Modern hash table designs strive to minimize space while maximizing speed. The most important factor in speed is the number of cache lines accessed during updates and queries. This is especially important on PMEM, which is slower than DRAM and in which writes are more expensive than reads.
This paper proposes two stronger design objectives: stability and low-associativity. A stable hash table doesn’t move items around, and a hash table has low associativity if there are only a few locations where an item can be stored. Low associativity ensures that queries need to examine only a few memory locations, and stability ensures that insertions write to very few cache lines. Stability also simplifies scaling and crash safety.
We present IcebergHT, a fast, crash-safe, concurrent, and space-efficient hash table for PMEM based on the design principles of stability and low associativity. IcebergHT combines in-memory metadata with a new hashing technique, iceberg hashing, that is (1) space efficient, (2) stable, and (3) supports low associativity. In contrast, existing hash-tables either modify numerous cache lines during insertions (e.g. cuckoo hashing), access numerous cache lines during queries (e.g. linear probing), or waste space (e.g. chaining).
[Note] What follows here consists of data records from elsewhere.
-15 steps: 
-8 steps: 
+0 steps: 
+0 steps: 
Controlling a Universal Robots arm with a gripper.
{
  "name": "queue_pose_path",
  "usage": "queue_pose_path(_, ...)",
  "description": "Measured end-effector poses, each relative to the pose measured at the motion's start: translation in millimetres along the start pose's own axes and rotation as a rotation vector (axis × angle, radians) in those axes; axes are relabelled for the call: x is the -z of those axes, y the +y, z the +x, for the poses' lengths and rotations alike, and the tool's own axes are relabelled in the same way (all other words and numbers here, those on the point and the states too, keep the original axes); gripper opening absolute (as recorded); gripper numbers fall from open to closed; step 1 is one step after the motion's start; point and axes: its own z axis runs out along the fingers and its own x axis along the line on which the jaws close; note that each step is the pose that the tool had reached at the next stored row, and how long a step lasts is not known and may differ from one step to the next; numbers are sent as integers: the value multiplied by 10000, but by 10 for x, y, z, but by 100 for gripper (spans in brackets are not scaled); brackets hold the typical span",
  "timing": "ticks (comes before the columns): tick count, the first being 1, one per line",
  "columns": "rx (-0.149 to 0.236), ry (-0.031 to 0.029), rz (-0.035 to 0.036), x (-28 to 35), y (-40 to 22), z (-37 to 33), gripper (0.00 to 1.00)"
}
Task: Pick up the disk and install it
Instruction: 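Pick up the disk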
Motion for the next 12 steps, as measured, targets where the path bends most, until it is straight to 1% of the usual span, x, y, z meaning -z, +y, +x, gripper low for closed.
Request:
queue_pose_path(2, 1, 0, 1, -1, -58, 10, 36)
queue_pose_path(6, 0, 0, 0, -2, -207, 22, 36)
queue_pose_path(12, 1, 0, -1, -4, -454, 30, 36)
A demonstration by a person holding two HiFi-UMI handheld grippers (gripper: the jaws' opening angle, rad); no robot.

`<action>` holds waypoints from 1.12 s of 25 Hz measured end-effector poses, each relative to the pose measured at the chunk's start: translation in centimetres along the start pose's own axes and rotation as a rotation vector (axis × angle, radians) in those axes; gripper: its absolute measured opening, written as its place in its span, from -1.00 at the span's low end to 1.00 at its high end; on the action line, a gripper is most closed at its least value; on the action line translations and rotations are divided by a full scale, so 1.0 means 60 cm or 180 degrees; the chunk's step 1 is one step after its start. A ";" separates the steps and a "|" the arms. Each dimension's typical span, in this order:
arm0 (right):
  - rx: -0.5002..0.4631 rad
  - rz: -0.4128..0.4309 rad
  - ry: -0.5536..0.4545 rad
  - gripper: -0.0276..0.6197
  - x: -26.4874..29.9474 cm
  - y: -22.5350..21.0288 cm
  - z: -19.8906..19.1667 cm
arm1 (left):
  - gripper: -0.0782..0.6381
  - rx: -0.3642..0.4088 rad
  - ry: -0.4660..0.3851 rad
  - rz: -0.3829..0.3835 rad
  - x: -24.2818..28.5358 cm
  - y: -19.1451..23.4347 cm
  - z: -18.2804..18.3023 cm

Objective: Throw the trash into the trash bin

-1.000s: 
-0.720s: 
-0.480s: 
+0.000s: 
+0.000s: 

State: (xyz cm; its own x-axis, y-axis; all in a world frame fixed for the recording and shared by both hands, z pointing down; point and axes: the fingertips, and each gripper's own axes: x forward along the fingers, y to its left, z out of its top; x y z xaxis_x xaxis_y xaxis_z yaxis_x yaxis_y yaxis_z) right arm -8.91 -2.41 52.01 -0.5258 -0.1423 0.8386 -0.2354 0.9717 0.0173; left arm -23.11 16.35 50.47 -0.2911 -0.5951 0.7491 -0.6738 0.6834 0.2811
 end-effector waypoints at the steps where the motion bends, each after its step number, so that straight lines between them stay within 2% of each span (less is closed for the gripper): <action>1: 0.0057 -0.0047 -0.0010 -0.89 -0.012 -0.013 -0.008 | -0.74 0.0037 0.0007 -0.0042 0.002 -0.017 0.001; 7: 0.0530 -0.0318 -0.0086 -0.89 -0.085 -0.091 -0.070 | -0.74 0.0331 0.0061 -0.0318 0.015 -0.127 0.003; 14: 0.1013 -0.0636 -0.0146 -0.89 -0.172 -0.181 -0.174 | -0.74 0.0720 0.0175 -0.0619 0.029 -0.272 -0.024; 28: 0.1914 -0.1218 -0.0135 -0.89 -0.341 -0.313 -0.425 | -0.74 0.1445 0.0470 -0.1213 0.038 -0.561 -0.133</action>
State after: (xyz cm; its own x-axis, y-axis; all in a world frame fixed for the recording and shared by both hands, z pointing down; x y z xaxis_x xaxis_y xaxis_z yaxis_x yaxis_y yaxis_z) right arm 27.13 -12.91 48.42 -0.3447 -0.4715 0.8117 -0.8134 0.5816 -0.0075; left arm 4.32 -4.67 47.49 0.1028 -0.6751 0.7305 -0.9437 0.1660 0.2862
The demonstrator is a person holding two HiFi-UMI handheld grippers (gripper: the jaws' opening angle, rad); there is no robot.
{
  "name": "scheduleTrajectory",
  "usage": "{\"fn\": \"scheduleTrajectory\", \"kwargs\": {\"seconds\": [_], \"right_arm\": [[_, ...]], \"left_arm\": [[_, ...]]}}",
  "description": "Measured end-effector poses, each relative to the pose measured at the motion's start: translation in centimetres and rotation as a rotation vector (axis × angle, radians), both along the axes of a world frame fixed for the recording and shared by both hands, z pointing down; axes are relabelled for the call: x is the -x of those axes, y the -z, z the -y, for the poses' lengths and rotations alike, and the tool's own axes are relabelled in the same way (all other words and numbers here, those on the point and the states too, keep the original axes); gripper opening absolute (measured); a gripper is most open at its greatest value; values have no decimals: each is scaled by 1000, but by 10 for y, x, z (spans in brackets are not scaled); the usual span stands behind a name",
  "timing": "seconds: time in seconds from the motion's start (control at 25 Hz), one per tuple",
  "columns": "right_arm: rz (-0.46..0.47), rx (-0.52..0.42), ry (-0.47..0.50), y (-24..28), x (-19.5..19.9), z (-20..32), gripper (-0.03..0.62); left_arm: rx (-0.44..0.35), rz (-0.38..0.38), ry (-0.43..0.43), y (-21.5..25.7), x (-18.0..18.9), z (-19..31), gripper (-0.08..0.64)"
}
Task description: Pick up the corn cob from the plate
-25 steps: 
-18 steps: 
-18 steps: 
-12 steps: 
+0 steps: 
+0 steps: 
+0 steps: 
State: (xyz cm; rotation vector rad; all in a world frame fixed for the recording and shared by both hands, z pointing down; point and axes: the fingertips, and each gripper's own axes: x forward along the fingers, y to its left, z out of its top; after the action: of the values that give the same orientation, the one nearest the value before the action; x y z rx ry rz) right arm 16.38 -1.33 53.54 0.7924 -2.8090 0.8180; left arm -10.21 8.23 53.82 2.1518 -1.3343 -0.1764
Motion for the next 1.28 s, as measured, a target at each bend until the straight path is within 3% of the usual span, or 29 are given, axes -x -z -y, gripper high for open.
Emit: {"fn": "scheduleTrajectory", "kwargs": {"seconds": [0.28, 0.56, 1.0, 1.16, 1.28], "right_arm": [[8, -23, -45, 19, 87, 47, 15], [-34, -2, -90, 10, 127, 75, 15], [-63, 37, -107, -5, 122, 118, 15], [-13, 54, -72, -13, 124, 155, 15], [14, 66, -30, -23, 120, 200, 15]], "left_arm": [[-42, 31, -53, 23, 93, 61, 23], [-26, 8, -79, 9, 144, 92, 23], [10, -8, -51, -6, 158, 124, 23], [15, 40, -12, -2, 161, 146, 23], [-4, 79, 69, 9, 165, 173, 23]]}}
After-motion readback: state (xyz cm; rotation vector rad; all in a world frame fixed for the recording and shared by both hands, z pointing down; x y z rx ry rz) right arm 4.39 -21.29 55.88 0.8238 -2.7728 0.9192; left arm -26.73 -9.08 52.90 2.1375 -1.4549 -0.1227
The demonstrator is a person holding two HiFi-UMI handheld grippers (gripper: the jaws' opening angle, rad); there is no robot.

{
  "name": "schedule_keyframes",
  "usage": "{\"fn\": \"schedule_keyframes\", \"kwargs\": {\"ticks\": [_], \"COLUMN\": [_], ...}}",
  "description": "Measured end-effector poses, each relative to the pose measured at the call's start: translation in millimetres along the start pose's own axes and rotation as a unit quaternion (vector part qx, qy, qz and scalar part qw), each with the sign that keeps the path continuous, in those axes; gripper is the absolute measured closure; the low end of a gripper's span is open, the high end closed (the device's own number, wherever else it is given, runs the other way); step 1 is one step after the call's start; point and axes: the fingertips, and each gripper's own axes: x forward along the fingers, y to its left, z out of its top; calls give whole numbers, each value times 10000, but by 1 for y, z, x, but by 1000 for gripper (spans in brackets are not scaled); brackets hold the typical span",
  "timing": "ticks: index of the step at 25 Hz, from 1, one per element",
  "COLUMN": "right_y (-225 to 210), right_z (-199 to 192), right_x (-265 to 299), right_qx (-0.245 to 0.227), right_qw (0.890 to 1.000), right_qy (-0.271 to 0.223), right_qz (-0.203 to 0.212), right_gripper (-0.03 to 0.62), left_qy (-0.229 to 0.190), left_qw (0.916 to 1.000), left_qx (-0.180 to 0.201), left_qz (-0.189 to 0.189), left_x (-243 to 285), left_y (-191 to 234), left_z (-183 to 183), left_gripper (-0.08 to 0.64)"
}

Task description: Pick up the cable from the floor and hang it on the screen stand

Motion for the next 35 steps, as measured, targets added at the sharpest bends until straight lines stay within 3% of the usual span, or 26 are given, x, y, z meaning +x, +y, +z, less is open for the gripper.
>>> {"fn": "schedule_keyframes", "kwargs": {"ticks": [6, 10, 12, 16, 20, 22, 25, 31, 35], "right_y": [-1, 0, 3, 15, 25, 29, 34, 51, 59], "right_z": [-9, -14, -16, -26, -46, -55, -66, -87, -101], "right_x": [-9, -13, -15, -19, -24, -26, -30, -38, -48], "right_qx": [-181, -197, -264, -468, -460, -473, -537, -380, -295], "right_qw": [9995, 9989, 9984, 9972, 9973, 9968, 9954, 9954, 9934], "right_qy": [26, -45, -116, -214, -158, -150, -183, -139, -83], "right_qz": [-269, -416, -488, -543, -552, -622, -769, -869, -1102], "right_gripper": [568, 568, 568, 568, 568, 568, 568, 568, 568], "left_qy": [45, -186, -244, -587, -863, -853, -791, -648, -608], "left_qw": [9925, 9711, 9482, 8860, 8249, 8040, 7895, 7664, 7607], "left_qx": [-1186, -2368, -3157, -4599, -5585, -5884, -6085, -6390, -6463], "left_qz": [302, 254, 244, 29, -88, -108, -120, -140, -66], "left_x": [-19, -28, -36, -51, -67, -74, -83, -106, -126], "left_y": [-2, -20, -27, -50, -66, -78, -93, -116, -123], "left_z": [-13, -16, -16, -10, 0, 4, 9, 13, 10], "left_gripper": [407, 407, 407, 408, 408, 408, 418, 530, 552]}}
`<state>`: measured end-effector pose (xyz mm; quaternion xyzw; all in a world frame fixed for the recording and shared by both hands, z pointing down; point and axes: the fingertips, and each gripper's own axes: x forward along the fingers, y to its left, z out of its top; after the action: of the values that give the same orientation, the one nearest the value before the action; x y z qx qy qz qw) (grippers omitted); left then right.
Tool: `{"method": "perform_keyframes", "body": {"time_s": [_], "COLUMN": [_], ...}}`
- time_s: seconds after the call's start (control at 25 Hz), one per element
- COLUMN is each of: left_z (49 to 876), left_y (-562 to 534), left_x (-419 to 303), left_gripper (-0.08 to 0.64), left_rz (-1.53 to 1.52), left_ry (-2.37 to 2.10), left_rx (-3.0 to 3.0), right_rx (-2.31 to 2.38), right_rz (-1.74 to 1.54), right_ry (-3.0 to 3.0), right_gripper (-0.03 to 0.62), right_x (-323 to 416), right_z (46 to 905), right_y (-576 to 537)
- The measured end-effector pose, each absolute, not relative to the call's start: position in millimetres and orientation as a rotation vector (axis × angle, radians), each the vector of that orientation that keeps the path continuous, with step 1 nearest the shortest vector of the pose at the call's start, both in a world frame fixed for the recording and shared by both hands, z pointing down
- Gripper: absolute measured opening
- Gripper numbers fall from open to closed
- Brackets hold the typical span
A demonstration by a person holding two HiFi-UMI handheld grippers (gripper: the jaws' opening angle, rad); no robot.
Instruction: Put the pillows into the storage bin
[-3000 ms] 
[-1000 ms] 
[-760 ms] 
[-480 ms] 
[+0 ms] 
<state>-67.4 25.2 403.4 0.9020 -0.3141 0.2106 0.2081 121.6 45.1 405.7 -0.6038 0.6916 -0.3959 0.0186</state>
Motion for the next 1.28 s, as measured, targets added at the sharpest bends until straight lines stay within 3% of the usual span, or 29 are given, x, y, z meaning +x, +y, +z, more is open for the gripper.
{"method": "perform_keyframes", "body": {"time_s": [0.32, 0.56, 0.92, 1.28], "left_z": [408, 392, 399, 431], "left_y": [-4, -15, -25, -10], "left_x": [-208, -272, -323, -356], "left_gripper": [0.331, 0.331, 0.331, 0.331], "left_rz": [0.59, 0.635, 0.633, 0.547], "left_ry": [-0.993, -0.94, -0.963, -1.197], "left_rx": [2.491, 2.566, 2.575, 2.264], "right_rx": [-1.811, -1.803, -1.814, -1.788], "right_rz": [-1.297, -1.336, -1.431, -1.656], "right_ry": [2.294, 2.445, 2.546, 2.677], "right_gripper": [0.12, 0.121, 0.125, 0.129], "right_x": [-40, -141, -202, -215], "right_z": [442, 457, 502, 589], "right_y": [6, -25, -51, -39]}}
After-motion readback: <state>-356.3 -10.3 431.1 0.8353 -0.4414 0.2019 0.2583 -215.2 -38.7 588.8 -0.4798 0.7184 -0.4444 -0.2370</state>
Moreover, the combination of (1)-(3) yields several emergent benefits: IcebergHT scales better than other hash tables, supports crash-safety, and has excellent performance on PMEM (where writes are particularly expensive).
In our benchmarks, IcebergHT inserts are 50% to 3× faster than state-of-the-art PMEM hash tables Dash and CLHT and queries are 20% to 2× faster. IcebergHT space overhead is 17%, whereas Dash and CLHT have space overheads of 2× and 3×, respectively. IcebergHT also exhibits linear scaling and is crash safe. In DRAM, IcebergHT outperforms state-of-the-art hash tables libcuckoo and CLHT by almost 2× on insertions while offering good query throughput and much better space efficiency.